May 28 – Pope Severinus succeeds Honorius I as the 71st pope. He dies in Rome only two months after being consecrated.

December 24 – Pope John IV succeeds Severinus as the 72nd pope. His election is accepted by the Exarchate of Ravenna.

=== 641 ===

==== By place ====

====== Byzantine Empire ======

February 11 – Emperor Heraclius, age 65, dies of dropsy at Constantinople after a 31-year reign. He reorganized the imperial administration, but lost Armenia, Egypt, Palestine, Syria and much of Mesopotamia to the Muslim Arabs. Heraclius is succeeded by his sons Constantine III and Heraklonas.

May – Constantine III, age 29, dies of tuberculosis after a four-month reign, leaving his half-brother Heraklonas sole emperor. Rumors spread that Constantine has been poisoned by Heraclius's second wife (and niece) Martina.

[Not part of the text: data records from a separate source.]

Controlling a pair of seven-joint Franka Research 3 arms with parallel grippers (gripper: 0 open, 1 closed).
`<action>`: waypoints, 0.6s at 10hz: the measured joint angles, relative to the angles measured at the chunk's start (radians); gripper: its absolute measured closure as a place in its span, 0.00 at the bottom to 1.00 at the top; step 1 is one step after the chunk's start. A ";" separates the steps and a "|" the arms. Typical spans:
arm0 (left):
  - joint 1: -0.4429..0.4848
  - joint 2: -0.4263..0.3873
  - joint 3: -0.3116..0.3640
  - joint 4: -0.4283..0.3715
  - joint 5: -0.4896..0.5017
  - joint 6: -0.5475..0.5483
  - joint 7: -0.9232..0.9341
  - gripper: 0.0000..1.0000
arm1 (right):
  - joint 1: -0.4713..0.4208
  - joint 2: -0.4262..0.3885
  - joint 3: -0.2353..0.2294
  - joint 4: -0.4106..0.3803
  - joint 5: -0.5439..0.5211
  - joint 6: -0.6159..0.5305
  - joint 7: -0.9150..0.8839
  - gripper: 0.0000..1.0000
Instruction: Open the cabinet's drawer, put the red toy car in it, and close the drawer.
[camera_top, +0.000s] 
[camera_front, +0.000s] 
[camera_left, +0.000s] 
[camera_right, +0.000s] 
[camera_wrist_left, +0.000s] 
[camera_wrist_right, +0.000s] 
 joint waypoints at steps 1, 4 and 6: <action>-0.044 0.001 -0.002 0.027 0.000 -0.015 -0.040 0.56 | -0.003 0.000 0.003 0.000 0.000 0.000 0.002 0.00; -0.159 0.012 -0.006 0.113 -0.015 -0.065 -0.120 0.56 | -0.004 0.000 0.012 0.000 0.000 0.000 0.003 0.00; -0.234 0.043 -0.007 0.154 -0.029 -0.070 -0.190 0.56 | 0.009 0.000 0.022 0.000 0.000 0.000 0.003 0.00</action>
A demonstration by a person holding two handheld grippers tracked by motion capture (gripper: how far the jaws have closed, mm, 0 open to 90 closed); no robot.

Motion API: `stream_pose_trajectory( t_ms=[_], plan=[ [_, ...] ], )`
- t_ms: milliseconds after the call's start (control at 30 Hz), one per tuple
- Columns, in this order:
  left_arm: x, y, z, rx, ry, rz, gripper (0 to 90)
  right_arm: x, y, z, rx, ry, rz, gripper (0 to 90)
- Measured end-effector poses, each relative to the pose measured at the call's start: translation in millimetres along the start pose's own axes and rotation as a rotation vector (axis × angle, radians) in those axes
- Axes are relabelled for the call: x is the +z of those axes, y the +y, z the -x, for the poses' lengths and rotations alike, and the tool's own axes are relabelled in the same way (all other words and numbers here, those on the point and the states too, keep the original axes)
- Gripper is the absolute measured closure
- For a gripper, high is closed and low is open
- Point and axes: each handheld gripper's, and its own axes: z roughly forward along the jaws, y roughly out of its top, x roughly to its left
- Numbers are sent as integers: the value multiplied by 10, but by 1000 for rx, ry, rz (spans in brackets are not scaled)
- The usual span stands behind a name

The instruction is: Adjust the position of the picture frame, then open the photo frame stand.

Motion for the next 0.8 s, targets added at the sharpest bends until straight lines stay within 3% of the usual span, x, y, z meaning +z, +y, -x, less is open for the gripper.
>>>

September – The Byzantine Senate turns against Martina and her son Heraklonas, who are both mutilated and exiled to Rhodes. Supported by general Valentinus, Constantine's son Constans II, age 10, succeeds to the throne.

Constans II establishes a new civil-military defensive organisation, based upon geographical military district. Byzantine forces maintain the frontier along the line of the Taurus Mountains (Southern Turkey).

====== Europe ======

Aega, Mayor of the Palace and regent (alongside of queen mother Nanthild) of Neustria and Burgundy, dies during the reign of King Clovis II. He is replaced by Erchinoald, a relative of Dagobert I's mother.

The Lombards under King Rothari conquer Genoa (Liguria) and all remaining Byzantine territories in the lower Po Valley, including Oderzo (Opitergium).

Arechis I, duke of Benevento (northeast of Naples), dies after a 50-year reign and is succeeded by his son Aiulf I.

====== Britain ======

Prince Oswiu of Bernicia conquers Gododdin (or "The Old North") as far north as Manau (modern Scotland), on behalf of his half-brother, King Oswald (approximate date).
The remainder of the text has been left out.